• **What this task involves**
The required output is a copy of each line in the material below that includes "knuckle".

+===+

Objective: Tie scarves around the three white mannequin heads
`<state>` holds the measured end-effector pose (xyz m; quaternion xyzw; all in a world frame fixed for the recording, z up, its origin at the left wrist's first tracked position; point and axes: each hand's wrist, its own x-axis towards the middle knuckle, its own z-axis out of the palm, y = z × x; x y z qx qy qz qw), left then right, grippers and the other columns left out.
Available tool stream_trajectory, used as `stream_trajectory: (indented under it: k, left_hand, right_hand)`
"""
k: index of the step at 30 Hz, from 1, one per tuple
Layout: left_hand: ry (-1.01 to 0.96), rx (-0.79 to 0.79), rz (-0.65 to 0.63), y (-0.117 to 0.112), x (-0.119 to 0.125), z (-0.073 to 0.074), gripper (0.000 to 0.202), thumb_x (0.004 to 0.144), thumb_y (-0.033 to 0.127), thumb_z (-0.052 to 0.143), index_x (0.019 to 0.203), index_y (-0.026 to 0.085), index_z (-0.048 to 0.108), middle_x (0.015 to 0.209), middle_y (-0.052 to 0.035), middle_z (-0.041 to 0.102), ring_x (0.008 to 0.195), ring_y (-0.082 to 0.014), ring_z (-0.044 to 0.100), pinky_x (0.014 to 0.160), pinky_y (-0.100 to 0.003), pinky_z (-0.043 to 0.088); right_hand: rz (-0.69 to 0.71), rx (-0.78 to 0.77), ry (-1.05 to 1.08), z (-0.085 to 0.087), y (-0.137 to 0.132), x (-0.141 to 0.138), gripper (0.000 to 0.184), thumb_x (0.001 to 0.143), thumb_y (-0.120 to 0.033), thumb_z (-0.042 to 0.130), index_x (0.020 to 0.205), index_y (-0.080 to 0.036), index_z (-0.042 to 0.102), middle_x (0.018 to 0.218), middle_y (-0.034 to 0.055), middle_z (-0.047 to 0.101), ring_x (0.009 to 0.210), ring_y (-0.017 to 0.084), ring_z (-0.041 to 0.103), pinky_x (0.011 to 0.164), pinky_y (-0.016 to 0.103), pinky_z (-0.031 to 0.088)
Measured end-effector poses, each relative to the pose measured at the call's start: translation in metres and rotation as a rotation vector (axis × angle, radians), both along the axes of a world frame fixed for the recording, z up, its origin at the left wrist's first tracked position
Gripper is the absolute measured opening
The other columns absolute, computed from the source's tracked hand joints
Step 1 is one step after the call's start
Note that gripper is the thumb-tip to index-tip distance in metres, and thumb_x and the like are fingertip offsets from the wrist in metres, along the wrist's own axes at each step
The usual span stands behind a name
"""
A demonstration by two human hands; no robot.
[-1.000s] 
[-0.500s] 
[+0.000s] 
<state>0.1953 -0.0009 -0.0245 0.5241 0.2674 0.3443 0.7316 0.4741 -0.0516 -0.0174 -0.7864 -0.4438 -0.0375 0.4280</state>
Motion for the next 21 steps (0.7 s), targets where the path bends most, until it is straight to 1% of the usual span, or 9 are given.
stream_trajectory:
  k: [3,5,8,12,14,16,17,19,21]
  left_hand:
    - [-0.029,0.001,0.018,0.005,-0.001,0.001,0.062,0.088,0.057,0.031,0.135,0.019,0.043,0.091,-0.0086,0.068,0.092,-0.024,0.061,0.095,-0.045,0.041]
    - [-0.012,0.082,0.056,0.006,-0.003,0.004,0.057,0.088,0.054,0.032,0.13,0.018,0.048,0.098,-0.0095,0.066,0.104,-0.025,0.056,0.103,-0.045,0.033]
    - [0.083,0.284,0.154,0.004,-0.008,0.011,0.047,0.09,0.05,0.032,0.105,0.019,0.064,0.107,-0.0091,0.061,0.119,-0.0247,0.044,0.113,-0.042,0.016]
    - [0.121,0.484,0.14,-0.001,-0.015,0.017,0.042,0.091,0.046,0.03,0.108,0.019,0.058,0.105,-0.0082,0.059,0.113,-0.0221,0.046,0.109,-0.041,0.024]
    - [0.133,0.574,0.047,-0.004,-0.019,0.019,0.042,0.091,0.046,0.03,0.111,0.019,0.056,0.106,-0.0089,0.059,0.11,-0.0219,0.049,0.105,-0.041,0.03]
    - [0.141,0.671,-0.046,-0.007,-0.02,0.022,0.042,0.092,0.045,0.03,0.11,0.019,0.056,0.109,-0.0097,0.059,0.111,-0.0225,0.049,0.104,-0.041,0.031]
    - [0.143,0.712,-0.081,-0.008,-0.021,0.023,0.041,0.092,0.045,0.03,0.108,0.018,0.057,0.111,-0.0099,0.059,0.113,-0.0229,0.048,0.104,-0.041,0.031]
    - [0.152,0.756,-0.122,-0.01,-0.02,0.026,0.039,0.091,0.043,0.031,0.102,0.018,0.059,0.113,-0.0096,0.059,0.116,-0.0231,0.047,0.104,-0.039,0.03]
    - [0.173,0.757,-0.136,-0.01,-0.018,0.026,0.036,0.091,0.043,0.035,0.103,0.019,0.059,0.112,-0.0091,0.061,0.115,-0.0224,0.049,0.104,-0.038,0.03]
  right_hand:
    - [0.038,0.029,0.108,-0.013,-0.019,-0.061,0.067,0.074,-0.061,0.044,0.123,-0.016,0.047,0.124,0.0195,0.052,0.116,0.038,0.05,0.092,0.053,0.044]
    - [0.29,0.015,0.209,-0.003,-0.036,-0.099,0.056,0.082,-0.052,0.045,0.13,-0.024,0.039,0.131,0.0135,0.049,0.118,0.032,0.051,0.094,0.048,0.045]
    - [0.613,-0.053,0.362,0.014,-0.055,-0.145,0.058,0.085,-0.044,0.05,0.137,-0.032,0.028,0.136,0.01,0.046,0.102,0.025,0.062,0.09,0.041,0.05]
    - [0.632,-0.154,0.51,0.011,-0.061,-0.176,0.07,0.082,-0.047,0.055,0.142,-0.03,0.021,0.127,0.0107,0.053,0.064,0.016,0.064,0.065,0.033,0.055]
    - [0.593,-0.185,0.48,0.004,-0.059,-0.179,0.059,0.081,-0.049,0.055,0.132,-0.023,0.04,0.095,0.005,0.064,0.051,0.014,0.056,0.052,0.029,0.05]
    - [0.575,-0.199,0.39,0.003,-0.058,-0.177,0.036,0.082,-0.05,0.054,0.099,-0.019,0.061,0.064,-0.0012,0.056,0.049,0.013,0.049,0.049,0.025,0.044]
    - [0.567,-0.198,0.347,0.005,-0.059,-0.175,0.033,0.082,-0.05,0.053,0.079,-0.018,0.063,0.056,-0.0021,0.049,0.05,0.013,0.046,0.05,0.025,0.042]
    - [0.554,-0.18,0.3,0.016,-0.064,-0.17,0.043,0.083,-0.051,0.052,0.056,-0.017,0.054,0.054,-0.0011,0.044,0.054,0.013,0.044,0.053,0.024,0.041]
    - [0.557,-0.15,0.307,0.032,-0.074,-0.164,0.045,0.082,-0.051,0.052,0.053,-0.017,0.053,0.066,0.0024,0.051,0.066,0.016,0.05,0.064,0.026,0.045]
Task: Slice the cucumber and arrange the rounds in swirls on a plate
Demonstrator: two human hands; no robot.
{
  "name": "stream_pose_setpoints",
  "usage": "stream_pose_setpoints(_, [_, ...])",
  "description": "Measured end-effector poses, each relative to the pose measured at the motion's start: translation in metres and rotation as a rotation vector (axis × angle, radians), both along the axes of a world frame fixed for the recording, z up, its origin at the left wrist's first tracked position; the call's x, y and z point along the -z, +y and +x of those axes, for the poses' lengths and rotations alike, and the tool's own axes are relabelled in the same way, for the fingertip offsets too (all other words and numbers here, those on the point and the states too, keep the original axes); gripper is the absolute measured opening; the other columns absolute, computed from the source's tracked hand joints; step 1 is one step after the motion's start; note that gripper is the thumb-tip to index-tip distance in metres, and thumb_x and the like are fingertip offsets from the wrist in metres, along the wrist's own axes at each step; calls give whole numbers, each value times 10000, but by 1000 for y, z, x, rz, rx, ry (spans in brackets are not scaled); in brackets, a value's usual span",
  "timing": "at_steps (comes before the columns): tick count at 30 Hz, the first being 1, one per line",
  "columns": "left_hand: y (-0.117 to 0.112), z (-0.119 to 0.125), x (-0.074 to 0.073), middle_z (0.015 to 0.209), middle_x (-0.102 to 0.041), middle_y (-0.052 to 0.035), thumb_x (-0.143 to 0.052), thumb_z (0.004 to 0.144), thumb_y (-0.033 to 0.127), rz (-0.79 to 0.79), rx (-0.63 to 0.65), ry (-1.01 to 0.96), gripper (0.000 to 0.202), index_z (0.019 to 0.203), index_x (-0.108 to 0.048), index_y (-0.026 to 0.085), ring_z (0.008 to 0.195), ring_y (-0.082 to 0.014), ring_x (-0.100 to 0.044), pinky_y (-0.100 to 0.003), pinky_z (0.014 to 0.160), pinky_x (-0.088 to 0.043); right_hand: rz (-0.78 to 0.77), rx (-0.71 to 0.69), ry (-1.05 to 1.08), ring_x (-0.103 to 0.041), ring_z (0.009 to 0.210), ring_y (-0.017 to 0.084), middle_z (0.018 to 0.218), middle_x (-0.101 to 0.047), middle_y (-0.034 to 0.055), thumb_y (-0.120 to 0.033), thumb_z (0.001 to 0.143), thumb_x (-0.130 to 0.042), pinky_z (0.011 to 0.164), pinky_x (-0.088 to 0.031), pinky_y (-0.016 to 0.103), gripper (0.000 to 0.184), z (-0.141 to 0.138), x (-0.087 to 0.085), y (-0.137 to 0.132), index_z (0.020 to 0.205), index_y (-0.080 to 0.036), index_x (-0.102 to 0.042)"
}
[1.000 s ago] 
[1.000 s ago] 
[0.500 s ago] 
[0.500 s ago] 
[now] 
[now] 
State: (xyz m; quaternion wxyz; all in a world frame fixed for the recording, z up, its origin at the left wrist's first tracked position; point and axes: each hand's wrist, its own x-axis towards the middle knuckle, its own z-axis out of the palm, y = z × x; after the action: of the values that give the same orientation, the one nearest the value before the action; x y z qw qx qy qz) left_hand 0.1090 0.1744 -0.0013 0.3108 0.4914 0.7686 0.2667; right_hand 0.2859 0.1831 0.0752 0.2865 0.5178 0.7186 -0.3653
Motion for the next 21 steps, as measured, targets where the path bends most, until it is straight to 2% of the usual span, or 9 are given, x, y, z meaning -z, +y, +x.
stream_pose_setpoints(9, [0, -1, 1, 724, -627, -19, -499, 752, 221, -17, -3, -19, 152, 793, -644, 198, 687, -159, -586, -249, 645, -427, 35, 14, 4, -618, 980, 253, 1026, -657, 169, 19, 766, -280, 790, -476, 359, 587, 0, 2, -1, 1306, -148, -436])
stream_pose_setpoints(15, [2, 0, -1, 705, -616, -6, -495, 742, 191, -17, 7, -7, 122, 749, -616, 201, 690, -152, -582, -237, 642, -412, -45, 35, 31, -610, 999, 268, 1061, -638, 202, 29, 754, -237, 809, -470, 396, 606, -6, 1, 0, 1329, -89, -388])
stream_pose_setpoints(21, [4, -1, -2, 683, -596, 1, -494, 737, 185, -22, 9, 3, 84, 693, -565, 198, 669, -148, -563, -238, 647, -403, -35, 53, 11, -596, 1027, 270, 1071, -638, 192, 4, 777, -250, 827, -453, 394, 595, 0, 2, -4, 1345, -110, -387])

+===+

• **Answer to this task**
`<state>` holds the measured end-effector pose (xyz m; quaternion xyzw; all in a world frame fixed for the recording, z up, its origin at the left wrist's first tracked position; point and axes: each hand's wrist, its own x-axis towards the middle knuckle, its own z-axis out of the palm, y = z × x; x y z qx qy qz qw), left then right, grippers and the other columns left out.
State: (xyz m; quaternion wxyz; all in a world frame fixed for the recording, z up, its origin at the left wrist's first tracked position; point and axes: each hand's wrist, its own x-axis towards the middle knuckle, its own z-axis out of the palm, y = z × x; after the action: of the values that give the same orientation, the one nearest the value before the action; x y z qw qx qy qz) left_hand 0.1090 0.1744 -0.0013 0.3108 0.4914 0.7686 0.2667; right_hand 0.2859 0.1831 0.0752 0.2865 0.5178 0.7186 -0.3653

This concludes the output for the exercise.